Daniela*, 19 ans, et son partenaire de 20 ans, ont vécu ensemble pendant deux ans avant leur mariage légal, célébré récemment. Bien que son mariage soit perçu comme un mariage d’amour, Daniela aussi a accepté cette union pour réduire la charge financière de sa famille : sa mère élevait seule deux enfants dans le département de Totonicapán, où le taux de pauvreté monte à 77,5 %. « Certains jours, nous n’avions rien à manger ; mes habits m’étaient donnés par des voisins, et il est souvent arrivé que nous n’ayons pas d’argent pour l’école ou les médicaments », explique-t-elle. « Je voulais libérer ma mère de certaines dépenses. »

Une jeune fille avec des tresses et des ballons vus de derrière.
Être en union avant 18 ans n’est pas rare pour les filles des communautés autochtones et rurales, comme celles du département de Totonicapán, situé dans les hauts plateaux de l’ouest du pays (ci-dessus). © UNFPA Guatemala | La photo n’est utilisée qu’à des fins d’illustration et ne représente aucune des personnes citées dans l’article.
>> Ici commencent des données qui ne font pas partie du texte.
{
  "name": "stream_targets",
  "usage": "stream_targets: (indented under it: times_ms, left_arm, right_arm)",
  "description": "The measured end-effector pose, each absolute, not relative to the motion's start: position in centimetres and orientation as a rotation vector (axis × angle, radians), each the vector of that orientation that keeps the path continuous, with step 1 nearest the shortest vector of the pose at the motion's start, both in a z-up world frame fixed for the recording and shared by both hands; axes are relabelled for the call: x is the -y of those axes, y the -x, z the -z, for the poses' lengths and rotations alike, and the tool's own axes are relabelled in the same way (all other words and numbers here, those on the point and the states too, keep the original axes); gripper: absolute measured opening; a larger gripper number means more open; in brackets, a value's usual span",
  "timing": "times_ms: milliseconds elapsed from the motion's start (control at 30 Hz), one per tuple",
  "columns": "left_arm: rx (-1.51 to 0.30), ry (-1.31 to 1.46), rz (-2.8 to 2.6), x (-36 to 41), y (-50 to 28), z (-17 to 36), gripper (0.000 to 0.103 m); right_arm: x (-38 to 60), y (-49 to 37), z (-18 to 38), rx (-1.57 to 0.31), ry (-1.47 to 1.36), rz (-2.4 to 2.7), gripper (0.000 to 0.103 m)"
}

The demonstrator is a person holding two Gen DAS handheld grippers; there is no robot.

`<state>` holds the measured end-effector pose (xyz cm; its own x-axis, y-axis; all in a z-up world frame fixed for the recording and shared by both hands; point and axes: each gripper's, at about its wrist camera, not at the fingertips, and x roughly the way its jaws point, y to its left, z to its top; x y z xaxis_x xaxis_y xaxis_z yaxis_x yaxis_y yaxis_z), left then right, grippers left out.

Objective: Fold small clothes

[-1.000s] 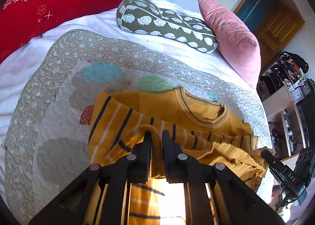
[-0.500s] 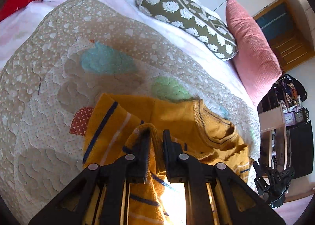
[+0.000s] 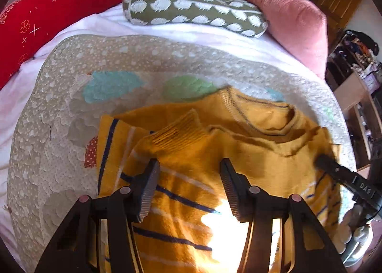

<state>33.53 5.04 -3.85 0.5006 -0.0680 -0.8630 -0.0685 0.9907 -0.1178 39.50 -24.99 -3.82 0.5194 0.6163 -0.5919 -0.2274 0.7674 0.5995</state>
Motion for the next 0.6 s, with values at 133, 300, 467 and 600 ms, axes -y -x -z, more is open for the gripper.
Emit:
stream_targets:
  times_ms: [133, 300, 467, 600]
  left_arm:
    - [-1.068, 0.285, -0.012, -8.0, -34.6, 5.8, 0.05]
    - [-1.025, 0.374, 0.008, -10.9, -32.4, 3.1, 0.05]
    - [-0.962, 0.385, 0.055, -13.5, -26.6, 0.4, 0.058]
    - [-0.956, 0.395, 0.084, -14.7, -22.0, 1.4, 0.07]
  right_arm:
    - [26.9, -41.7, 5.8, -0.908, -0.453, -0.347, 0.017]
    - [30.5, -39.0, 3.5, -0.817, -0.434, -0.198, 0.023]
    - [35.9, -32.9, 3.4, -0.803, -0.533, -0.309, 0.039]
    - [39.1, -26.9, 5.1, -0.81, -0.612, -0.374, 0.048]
Le couple a ainsi quitté le lycée : lui travaille comme maçon, elle s’occupe de la cuisine et du ménage pour lui et sa famille. « Aujourd’hui, je mange trois repas par jour. Certes, ce ne sont pas des festins, mais je ne souffre plus de la faim. »

Elle n’a plus d’ami·e·s non plus, car elle ne sort plus – et, dit-elle, « mes ancien·ne·s ami·e·s sont sûrement très occupé·e·s par leurs études, et n’ont pas la même vie que moi ». Son indépendance aussi en a pris un coup. « Je dois demander la permission de sortir. Par exemple, je ne peux pas décider seule d’aller rendre visite à ma mère », déplore Daniela. « J’ai dû parler à mon mari de cette interview avant de pouvoir y répondre. Tout ce que je fais doit être approuvé par lui. »

Bien loin du conte de fées

Au bout de quelques mois, le partenaire de Quetzali s’est montré violent, tant physiquement que psychologiquement. Il ne lui donnait que 60 centimes pour ses dépenses. Lorsqu’elle est tombée enceinte, il a déclaré que l’enfant n’était pas de lui et l’a renvoyée chez ses parents. « C’est très difficile de m’occuper seule de mon fils », déclare Quetzali, aujourd’hui âgée de 16 ans. « J’ai peur de ne pas pouvoir le nourrir puisque je n’ai pas de diplôme. J’aimerais terminer mes études, mais cela semble impossible. »

Du côté de Daniela, dans d’autres circonstances, elle aurait pu terminer sa scolarité et trouver un emploi avant de se marier trop précocement. Elle pourrait soutenir les filles qui connaissent la même situation qu’elle – « je leur dirais que se marier, cela ne résout pas les problèmes » – et pourrait aider sa mère et son frère. Elle trouverait le moyen de faire carrière dans le secteur médical. Au lieu de cela, explique-t-elle, « mes rêves ont été tués dans l’œuf ».

L’UNFPA travaille avec des organisations comme l’ONG AFEDOG et le Conseil de la population, pour éliminer le mariage d’enfants au Guatemala. 

*Le prénom a été changé pour préserver l’anonymat.